Halifax have condemned the rebellion, led by Wigan chairman Ian Lenagan, against the proposed restructuring of Super League and the Championship as “self centred and wrong”.
Fax chairman Michael Steele met with other Championship clubs on Wednesday to consider their response to the Rugby Football League’s decision to postpone indefinitely Wednesday’s EGM, which had been expected to ratify far-reaching changes to the professional game.
Those plans, for two top leagues of 12 with a three-divisions-of-eight play off series and a redistribution of Sky TV funding, are now in question after Lenagan and a ‘majority’ of top flight clubs launched a searing attack on the RFL’s governance following a behind-closed-doors gathering on Monday.
But Steele, who had voiced his support for the plan, issued a statement claiming Lenagan had “little understanding” of what was right for the game as a whole.
“There is nothing in Mr Lenagan’s objections which leads us to alter our conclusion,” he said.
“Indeed, as a club, we find his analysis self centred and wrong.
“Contrary to his assertions, rugby league does not belong to a minority of successful Super League clubs, neither is the review over hasty or misdirected.

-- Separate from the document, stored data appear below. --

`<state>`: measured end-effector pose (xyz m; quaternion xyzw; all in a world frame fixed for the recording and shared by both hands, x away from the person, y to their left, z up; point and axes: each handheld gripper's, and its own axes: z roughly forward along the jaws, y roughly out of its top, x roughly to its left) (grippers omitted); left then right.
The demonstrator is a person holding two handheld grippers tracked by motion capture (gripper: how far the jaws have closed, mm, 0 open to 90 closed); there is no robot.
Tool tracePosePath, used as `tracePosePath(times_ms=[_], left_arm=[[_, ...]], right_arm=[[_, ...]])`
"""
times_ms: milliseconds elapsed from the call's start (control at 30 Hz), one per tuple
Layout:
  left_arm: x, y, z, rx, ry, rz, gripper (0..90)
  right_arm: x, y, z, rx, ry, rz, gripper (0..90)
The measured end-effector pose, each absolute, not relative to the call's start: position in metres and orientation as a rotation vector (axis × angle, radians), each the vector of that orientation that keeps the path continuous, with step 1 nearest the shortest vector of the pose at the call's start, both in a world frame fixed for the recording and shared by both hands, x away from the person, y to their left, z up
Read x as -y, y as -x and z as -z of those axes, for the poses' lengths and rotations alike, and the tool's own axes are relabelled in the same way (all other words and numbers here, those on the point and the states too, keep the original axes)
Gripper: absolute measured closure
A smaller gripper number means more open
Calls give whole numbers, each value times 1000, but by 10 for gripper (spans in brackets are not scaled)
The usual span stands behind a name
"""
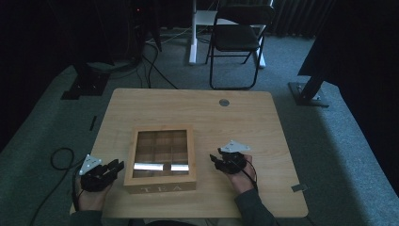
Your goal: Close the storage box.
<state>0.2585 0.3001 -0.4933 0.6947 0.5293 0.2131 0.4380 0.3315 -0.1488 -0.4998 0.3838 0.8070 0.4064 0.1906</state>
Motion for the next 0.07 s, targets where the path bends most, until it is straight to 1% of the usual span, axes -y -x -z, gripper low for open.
tracePosePath(times_ms=[67], left_arm=[[-299,-259,494,-1319,-1728,-529,693]], right_arm=[[152,-334,503,-2262,-1092,-1123,531]])
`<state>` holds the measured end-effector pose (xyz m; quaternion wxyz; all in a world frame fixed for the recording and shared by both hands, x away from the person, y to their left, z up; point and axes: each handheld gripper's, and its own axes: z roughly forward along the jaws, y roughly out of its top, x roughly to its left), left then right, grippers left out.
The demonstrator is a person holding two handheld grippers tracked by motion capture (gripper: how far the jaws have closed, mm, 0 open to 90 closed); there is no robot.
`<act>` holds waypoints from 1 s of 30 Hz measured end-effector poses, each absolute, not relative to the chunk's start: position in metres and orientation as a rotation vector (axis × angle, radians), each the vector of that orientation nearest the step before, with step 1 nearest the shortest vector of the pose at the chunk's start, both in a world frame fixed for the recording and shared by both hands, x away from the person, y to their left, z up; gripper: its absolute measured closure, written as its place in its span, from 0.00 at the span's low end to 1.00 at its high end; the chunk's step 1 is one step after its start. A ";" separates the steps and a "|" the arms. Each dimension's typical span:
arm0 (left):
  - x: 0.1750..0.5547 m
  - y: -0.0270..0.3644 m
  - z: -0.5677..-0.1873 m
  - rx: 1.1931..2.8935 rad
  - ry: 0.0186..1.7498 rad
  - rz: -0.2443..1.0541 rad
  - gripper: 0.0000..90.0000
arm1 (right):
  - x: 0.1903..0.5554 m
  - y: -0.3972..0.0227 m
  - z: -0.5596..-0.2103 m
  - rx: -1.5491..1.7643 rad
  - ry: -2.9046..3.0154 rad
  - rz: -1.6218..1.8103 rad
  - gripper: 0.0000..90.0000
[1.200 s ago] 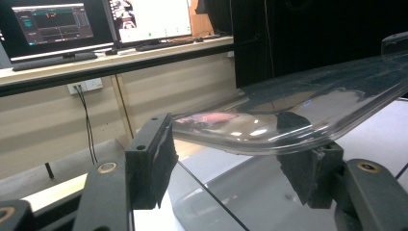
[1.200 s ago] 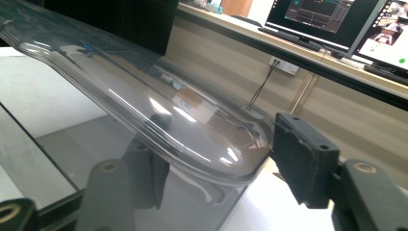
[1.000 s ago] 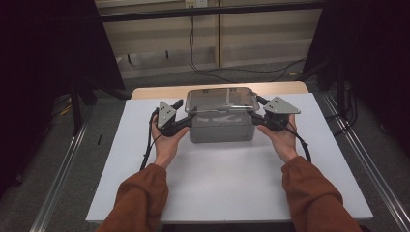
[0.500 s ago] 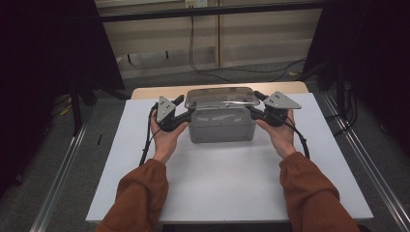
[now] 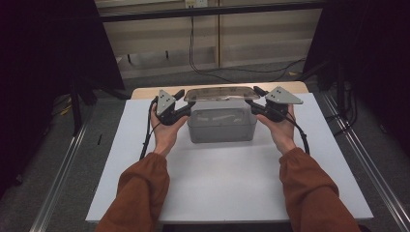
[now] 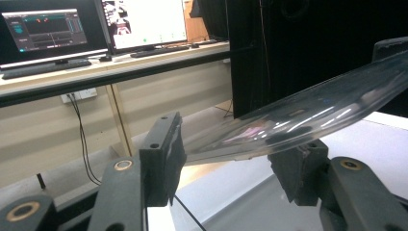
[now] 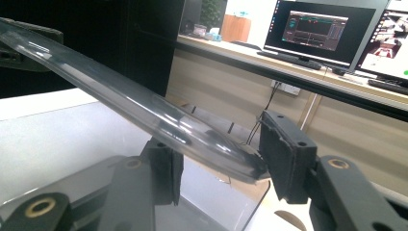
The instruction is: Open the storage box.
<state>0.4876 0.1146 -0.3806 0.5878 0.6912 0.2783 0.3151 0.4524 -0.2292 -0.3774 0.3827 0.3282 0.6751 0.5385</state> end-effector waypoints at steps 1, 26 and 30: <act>0.489 0.114 -0.381 1.613 0.648 0.735 0.52 | 0.453 -0.229 -0.377 0.840 1.720 1.374 0.58; 0.507 0.109 -0.374 1.596 0.647 0.720 0.59 | 0.476 -0.236 -0.370 0.878 1.702 1.397 0.56; 0.509 0.108 -0.377 1.591 0.658 0.711 0.60 | 0.480 -0.239 -0.374 0.881 1.714 1.388 0.61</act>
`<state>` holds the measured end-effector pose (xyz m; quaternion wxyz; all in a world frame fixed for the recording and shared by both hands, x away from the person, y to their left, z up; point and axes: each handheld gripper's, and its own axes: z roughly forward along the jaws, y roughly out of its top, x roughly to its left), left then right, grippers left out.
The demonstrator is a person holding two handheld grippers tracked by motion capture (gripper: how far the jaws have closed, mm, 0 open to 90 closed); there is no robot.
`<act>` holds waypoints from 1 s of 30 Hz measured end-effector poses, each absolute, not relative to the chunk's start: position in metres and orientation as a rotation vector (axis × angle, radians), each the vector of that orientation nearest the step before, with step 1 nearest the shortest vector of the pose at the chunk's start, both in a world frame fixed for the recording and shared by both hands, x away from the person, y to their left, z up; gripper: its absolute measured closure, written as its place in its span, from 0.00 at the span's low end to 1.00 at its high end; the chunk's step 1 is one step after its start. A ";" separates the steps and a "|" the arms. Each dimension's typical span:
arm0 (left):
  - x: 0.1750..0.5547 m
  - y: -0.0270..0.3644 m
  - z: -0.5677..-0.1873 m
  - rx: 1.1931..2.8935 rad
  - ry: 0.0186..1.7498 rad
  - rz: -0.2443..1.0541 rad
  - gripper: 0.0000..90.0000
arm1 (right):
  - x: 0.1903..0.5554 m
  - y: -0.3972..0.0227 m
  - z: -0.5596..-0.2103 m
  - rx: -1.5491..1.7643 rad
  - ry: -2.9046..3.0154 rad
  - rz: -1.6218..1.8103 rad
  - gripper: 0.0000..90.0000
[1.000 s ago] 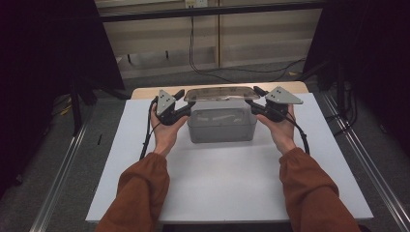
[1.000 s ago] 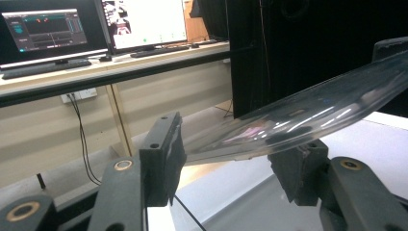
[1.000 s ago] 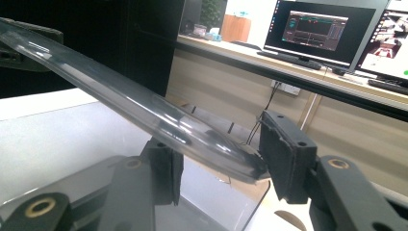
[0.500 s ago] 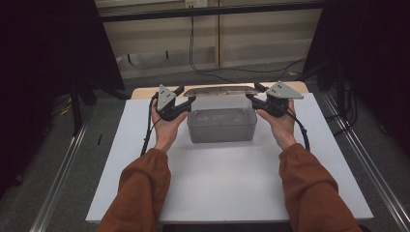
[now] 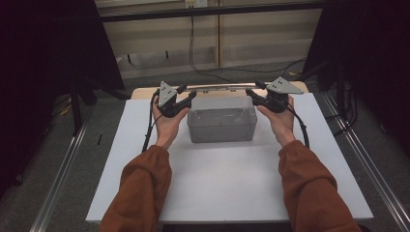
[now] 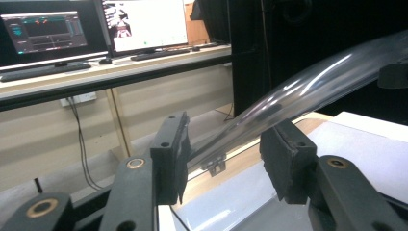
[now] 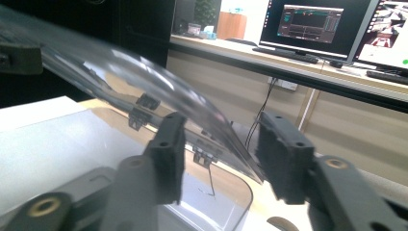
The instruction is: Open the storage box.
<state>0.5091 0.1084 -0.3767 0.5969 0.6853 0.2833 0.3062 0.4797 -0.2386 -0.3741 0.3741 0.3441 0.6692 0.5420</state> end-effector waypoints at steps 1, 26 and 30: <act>0.510 0.109 -0.377 1.590 0.658 0.713 0.60 | 0.481 -0.239 -0.375 0.878 1.716 1.386 0.62; 0.533 0.108 -0.378 1.609 0.707 0.705 0.66 | 0.501 -0.246 -0.373 0.905 1.718 1.429 0.73; 0.536 0.111 -0.375 1.633 0.698 0.722 0.69 | 0.504 -0.246 -0.372 0.916 1.703 1.442 0.73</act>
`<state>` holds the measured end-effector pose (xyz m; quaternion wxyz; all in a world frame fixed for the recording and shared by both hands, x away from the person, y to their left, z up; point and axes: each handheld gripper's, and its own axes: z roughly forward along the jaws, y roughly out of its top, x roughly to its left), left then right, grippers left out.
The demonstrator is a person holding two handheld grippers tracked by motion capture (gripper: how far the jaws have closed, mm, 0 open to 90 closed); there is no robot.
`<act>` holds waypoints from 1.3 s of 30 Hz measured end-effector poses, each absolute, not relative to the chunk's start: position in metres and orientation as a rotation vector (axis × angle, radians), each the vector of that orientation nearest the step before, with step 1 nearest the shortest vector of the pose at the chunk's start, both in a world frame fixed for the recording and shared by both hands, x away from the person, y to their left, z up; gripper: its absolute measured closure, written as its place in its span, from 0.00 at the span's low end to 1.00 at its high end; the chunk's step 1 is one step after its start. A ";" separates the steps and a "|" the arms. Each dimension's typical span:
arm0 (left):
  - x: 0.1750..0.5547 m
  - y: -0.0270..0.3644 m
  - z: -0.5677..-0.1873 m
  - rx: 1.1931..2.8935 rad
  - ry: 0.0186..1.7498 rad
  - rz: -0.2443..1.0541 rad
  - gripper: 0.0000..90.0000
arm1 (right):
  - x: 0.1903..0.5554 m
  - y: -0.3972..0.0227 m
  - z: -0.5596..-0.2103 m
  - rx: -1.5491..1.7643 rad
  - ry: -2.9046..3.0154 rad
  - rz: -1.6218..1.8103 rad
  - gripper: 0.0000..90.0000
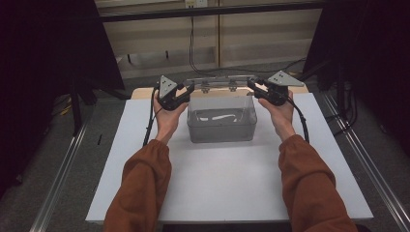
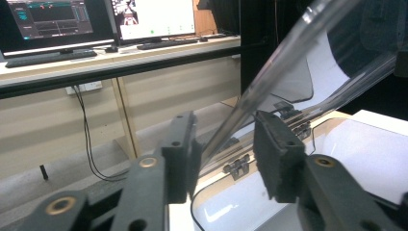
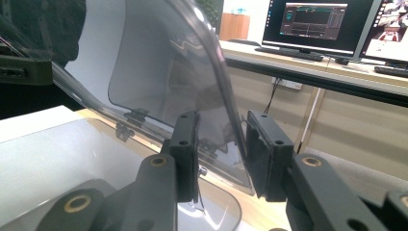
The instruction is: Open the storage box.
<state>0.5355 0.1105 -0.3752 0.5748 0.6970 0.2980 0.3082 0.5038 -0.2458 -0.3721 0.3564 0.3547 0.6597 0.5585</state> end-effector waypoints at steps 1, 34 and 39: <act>0.536 0.111 -0.375 1.626 0.695 0.718 0.70 | 0.504 -0.246 -0.372 0.919 1.706 1.441 0.73; 0.565 0.108 -0.386 1.630 0.707 0.720 0.69 | 0.529 -0.245 -0.369 0.959 1.697 1.448 0.76; 0.567 0.106 -0.387 1.634 0.710 0.744 0.70 | 0.532 -0.247 -0.371 0.963 1.690 1.451 0.77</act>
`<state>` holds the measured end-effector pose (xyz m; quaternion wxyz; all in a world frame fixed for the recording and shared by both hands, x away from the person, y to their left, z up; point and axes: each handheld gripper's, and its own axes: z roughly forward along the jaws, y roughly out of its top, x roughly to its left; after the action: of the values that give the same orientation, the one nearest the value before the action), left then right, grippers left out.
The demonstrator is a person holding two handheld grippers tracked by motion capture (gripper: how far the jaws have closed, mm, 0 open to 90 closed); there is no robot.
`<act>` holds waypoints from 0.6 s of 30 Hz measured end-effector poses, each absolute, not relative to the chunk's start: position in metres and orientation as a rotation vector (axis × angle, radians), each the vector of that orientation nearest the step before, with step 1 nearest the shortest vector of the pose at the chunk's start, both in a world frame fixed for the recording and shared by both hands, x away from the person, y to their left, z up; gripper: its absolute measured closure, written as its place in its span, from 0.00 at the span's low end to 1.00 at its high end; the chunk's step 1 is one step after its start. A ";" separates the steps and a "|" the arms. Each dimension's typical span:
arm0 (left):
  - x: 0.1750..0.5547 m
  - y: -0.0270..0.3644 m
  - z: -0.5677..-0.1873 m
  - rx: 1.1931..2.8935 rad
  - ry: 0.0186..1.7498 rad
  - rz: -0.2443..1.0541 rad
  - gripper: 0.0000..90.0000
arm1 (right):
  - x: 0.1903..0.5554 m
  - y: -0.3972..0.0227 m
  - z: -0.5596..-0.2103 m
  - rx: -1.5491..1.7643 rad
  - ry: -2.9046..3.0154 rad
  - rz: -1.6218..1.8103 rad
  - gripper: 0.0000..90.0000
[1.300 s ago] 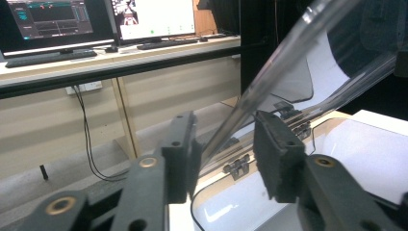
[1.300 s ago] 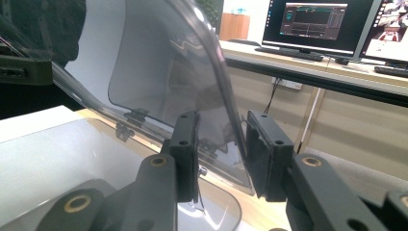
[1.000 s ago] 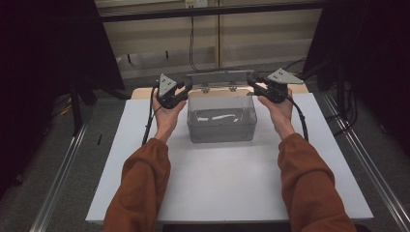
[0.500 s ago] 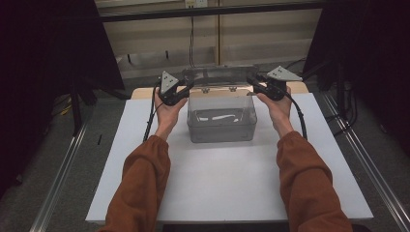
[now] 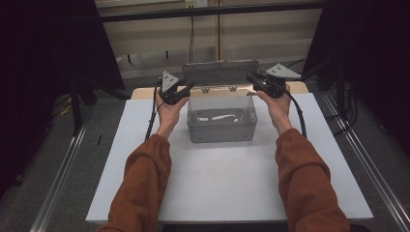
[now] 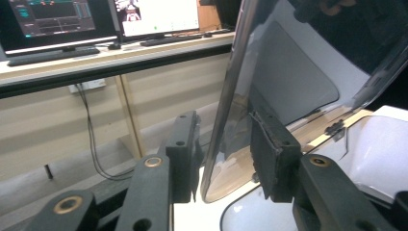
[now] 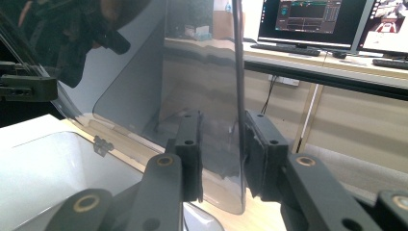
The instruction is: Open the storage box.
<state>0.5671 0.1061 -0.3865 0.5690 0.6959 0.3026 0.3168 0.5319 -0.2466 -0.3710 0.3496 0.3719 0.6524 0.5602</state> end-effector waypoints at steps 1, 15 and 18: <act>0.568 0.106 -0.387 1.635 0.713 0.736 0.70 | 0.532 -0.247 -0.372 0.965 1.689 1.447 0.78; 0.574 0.103 -0.390 1.633 0.723 0.709 0.75 | 0.543 -0.248 -0.385 0.987 1.705 1.427 0.80; 0.574 0.104 -0.390 1.635 0.725 0.708 0.76 | 0.544 -0.248 -0.386 1.000 1.709 1.427 0.80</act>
<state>0.5745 0.1036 -0.3896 0.5722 0.6972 0.3091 0.3018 0.5441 -0.2476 -0.3862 0.3435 0.3847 0.6577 0.5491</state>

“It represents a genuine attempt to secure long term growth of the game to the benefit of all who play it, support it or watch it.
“We find it surprising that an active chairman of a leading club can have reached this point with as little understanding as Mr Lenagan claims.
“We look forward to the re-convening and successful conclusion of the EGM after the delivery of a memorable World Cup.”
Elsewhere, the lines of conflict were being drawn for what looks increasingly like a potential civil war between Lenagan and his supporters and the RFL.
Leeds boss Gary Hetherington, arguably the game’s most successful administrator, said today that he had expected the plans to be “rubber stamped” following earlier discussions between the Super League clubs.
But the players’ union League 13 issued a statement apparently siding with the rebels, citing the number of fixtures they would be asked to fulfil as a major objection.